[[ THE INPUT, beginning ]]

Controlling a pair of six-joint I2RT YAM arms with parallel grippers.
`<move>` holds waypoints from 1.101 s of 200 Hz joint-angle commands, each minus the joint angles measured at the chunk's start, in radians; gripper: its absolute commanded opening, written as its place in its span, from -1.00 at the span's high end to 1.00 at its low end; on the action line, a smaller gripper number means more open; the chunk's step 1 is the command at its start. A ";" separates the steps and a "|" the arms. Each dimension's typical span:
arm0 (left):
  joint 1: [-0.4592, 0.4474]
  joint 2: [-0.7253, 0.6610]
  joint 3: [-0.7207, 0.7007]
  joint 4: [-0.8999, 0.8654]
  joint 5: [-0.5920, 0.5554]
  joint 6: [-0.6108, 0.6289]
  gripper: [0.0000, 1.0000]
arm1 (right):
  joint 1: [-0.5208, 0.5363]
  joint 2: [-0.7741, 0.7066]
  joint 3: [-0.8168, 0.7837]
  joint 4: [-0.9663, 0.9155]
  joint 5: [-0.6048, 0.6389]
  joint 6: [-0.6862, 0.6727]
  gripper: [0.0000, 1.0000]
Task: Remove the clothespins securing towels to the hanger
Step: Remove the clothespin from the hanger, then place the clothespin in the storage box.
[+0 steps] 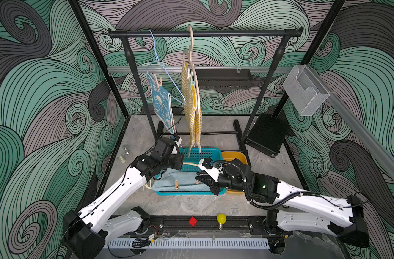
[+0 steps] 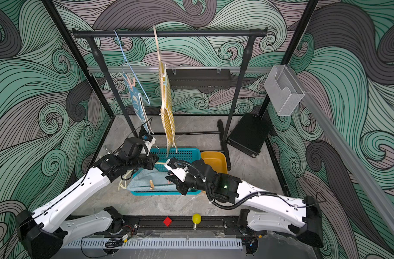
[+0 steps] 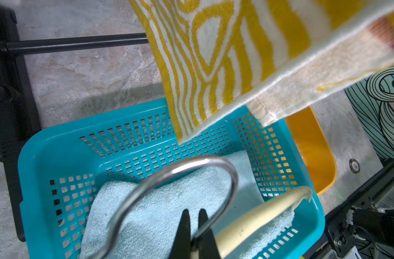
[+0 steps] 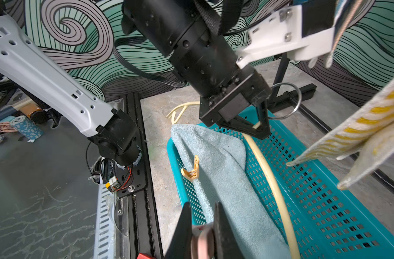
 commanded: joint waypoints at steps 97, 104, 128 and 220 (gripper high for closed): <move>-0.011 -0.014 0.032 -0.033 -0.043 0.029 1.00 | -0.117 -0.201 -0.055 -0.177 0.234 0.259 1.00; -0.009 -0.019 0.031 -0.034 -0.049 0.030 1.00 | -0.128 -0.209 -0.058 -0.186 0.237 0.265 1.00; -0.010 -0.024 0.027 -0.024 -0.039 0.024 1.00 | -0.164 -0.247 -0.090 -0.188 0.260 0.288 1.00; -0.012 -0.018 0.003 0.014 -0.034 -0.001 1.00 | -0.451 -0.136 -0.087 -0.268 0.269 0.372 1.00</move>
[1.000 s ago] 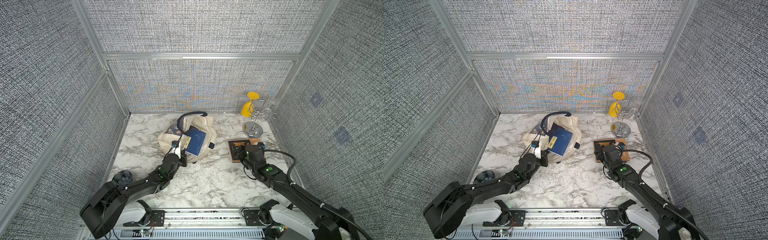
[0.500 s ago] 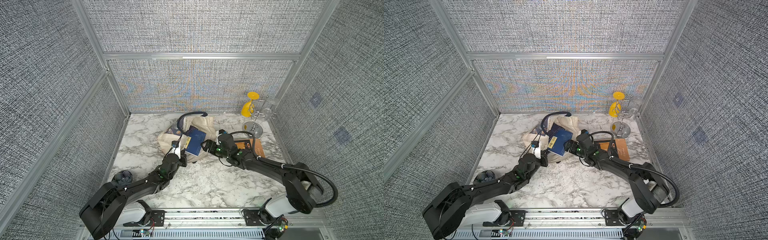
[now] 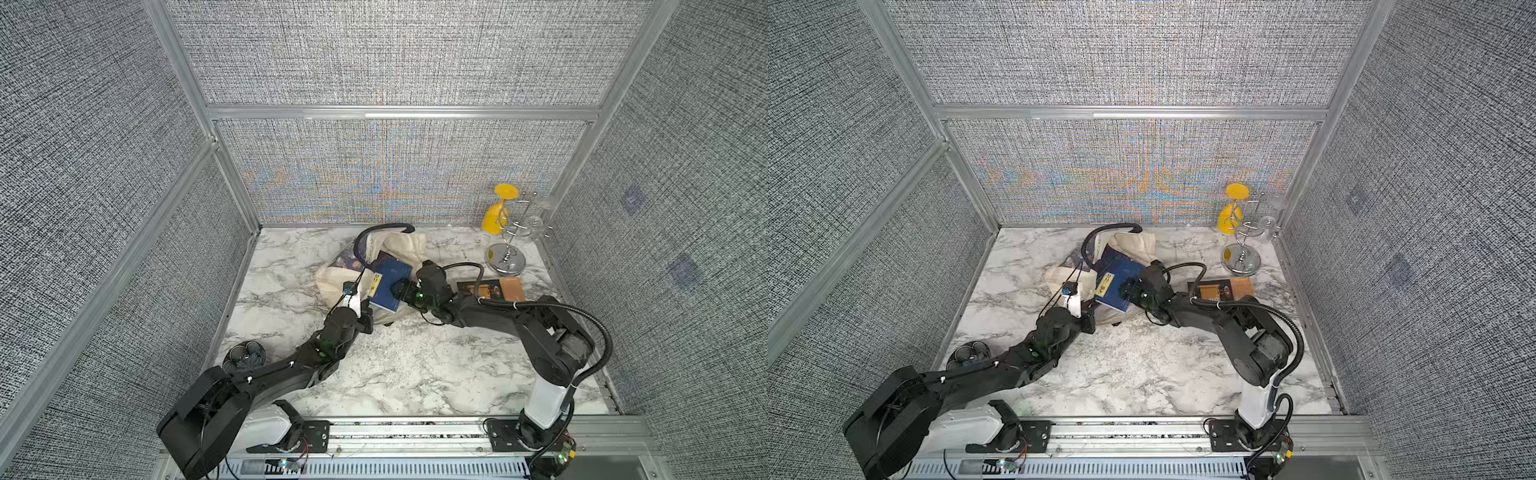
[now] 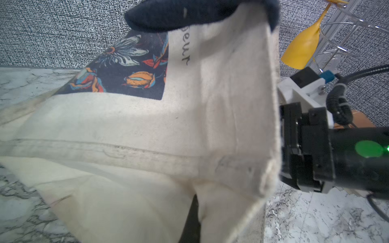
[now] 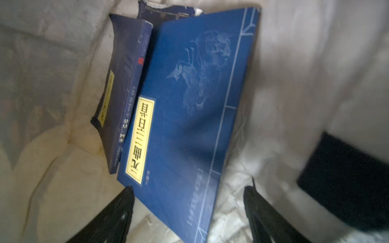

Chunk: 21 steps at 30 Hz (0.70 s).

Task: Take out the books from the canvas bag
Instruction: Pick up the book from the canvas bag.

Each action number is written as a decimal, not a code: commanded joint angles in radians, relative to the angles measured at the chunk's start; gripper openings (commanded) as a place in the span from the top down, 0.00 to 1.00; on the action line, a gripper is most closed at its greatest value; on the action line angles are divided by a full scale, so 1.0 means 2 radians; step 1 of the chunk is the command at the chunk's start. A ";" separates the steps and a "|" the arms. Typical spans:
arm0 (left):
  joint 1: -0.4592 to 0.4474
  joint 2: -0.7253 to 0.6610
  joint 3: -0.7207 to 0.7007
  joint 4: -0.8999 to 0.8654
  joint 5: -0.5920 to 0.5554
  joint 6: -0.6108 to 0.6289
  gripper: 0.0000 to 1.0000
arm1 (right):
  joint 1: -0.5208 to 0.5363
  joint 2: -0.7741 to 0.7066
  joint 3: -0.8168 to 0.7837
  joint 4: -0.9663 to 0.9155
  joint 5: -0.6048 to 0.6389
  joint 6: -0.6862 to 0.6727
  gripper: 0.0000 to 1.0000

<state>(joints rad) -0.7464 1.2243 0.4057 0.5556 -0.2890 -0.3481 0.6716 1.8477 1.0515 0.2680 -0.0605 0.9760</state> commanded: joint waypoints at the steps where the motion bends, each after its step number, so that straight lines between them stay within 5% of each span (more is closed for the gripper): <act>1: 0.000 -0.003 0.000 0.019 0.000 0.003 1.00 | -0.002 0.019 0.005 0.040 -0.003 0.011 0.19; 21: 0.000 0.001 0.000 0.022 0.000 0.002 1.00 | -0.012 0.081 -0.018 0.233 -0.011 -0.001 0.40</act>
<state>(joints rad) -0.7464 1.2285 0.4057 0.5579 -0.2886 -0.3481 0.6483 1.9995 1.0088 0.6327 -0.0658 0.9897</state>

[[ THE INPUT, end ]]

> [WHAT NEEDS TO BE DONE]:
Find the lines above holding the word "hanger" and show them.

> [EXPECTED OUTPUT]:
Task: Remove the clothespins securing towels to the hanger
Step: Remove the clothespin from the hanger, then place the clothespin in the storage box.

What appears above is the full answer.